Pereira Hélder, Pinto Fausto J, Calé Rita, Pereira Ernesto, Marques Jorge, Almeida Manuel, de Mello Sofia, Dias Martins Luís
Cardiology Dpt, Hospital Garcia de Orta, Almada, Portugal.
Cardiology Dpt, CCUL, CAML, University of Lisbon, Portugal.
Rev Port Cardiol. 2014 Jun;33(6):363-70. doi: 10.1016/j.repc.2014.02.013. Epub 2014 Jul 3.
Portugal has one of the lowest rates of primary percutaneous coronary intervention (p-PCI) in Western Europe. This study assessed the progress of Portuguese p-PCI performance indicators one year after Portugal joined the Stent for Life (SFL) initiative.
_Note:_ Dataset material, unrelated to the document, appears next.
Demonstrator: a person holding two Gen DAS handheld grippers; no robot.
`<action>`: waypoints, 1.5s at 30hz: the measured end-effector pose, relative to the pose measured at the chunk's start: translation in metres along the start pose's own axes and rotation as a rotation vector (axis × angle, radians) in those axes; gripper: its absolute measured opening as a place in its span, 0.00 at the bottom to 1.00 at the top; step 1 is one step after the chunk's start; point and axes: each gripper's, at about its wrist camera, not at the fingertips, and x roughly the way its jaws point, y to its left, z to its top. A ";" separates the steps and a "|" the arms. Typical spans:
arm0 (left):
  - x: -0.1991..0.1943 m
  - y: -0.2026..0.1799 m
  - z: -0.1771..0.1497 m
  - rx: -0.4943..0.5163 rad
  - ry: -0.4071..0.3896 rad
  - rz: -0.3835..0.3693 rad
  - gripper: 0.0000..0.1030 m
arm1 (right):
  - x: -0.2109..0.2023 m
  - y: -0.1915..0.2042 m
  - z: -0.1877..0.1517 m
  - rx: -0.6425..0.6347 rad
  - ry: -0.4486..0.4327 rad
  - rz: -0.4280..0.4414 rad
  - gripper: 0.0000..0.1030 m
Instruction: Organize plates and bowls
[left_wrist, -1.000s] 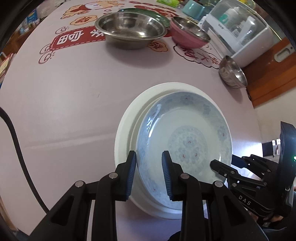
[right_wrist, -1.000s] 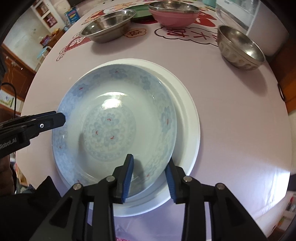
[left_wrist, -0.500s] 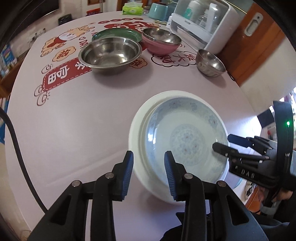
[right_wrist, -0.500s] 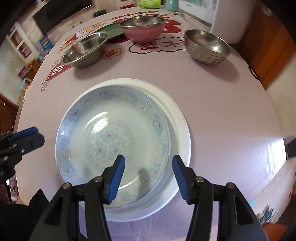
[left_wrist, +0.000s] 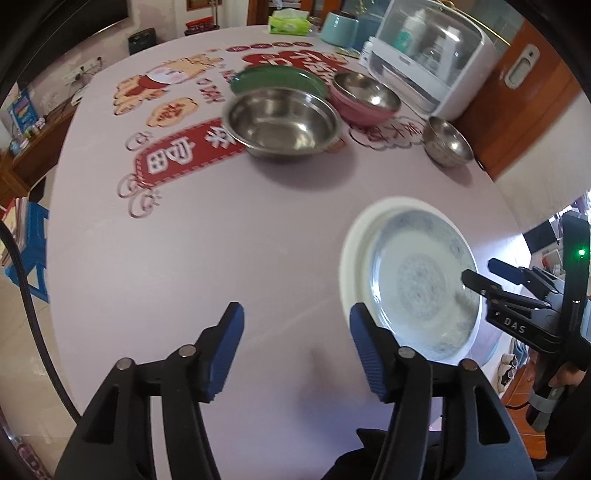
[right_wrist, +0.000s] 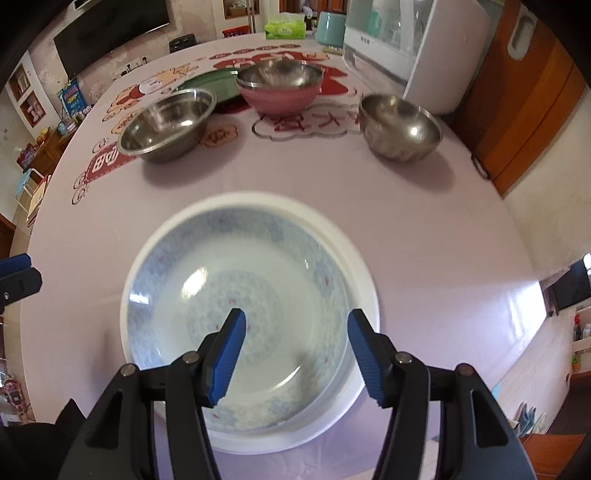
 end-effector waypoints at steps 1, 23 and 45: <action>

Two national surveys were carried out, each covering a period of one month: the first when Portugal joined the SFL in 2011 (Moment Zero), and the second one year later (Moment One). A total of 397 consecutive patients with probable ST-segment elevation myocardial infarction were enrolled (201 at Moment Zero and 196 at Moment One) from 15 centers. During this period, the number of patients who arrived at a local hospital without p-PCI decreased (62-47%; p=0.004) and transportation to a p-PCI hospital by the National Institute for Medical Emergencies (INEM) increased significantly (13-37%; p<0.001). Shorter times to revascularization were observed, due to shorter patient delay (118-102 min; p=0.008). Door-to-balloon delay and system delay remained unchanged.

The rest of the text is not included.